Seven steps to improving patient safety

• Safety culture Create a culture that is open and fair
• Lead and support staff Establish a clear and strong focus on patient safety across the organisation
• Risk management Develop systems and processes to manage risk and identify and assess things that could go wrong
• Promote reporting Ensure staff can easily report incidents locally and nationally
• Patients and public Develop ways to communicate openly with and listen to patients and the public
• Learn and share Encourage staff to use root cause analysis to learn how and why incidents happen
• Prevent harm Embed lessons learnt through changes to
practice, processes and systems

Resources in development are also described. These include an electronic web-based interactive tool designed to help managers get appropriate information from staff who have been involved in an incident, and a package of guidance and training to assist NHS staff in talking to patients and relatives following serious safety incidents.

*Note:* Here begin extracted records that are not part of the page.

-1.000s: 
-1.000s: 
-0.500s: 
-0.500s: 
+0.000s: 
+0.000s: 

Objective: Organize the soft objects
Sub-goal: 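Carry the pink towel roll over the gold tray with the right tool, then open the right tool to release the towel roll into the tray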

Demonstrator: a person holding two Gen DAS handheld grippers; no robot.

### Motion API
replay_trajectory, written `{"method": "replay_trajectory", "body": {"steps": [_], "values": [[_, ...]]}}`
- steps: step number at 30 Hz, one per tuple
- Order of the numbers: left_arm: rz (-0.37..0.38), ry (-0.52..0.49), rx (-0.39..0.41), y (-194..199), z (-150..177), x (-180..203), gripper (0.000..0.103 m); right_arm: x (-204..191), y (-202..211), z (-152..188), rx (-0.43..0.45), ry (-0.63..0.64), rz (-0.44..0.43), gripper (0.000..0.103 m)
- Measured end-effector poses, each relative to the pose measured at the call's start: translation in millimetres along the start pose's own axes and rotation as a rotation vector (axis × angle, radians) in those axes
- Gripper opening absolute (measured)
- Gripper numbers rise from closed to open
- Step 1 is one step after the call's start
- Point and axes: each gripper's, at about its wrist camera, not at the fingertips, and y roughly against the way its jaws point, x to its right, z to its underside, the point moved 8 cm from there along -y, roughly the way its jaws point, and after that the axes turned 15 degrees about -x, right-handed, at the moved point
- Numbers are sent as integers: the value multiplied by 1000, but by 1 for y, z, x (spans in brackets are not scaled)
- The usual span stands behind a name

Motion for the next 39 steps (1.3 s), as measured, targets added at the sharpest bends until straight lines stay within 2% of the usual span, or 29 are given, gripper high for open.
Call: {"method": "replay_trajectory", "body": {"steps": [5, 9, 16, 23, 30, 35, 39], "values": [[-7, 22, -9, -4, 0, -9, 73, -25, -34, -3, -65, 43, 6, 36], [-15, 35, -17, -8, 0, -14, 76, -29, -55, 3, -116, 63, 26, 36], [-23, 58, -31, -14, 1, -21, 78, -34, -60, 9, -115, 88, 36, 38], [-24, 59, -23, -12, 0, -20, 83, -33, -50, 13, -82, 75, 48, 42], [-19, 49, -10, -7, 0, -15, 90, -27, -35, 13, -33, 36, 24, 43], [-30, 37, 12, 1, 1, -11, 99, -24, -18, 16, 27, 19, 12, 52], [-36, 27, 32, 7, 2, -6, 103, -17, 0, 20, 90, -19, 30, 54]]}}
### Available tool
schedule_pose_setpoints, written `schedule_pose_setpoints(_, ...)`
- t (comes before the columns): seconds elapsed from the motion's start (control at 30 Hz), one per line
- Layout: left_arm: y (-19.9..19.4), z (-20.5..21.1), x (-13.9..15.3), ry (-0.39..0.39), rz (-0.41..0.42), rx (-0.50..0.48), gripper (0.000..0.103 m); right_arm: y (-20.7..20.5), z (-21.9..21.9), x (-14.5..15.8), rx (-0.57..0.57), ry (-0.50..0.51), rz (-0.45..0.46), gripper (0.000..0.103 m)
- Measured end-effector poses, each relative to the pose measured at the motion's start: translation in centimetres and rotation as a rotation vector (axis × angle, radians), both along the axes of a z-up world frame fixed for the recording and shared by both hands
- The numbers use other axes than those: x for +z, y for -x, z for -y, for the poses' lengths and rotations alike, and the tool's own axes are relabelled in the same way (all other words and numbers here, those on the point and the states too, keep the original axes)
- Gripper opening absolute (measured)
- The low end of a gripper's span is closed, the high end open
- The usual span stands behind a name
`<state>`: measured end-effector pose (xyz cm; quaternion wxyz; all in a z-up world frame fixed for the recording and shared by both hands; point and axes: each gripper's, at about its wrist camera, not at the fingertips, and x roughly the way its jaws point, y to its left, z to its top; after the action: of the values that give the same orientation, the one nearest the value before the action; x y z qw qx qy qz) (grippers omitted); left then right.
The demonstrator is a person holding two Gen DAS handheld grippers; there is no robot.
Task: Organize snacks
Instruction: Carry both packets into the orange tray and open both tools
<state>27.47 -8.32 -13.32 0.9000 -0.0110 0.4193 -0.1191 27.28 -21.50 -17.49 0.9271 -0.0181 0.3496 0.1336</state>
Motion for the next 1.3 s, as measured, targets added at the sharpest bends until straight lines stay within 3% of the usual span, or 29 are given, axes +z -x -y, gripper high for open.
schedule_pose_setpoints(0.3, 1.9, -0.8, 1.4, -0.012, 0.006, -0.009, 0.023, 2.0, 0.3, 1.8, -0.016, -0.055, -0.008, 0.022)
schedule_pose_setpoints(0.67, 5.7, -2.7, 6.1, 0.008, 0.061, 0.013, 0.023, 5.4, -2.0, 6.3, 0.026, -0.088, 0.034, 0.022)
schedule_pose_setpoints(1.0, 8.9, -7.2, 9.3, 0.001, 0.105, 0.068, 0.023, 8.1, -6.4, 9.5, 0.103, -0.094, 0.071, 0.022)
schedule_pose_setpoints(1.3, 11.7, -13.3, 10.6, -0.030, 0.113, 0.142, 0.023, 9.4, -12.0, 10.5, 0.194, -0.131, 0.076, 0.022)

The guide is designed to be adapted locally to help organisations meet current clinical governance management and controls assurance targets. According to Sue Osborne, joint chief executive of the NPSA, “Our new guide sets out tangible steps to build a culture of learning from patient safety incidents. The guide is not prescriptive and organisations will be able to prioritise the actions as they see fit, according to how developed they currently are in managing patient safety incidents.”

The guide comes ahead of two key NPSA initiatives to be launched shortly to drive the patient safety agenda forward: the National Reporting and Learning System and specialist training for staff on root cause analysis.

The NPSA have announced that their new chair is to be Lord Philip Hunt of Kings Heath. Lord Hunt, who was recently health minister for England and Wales, takes over on 1 January 2004 from Professor Rory Shaw.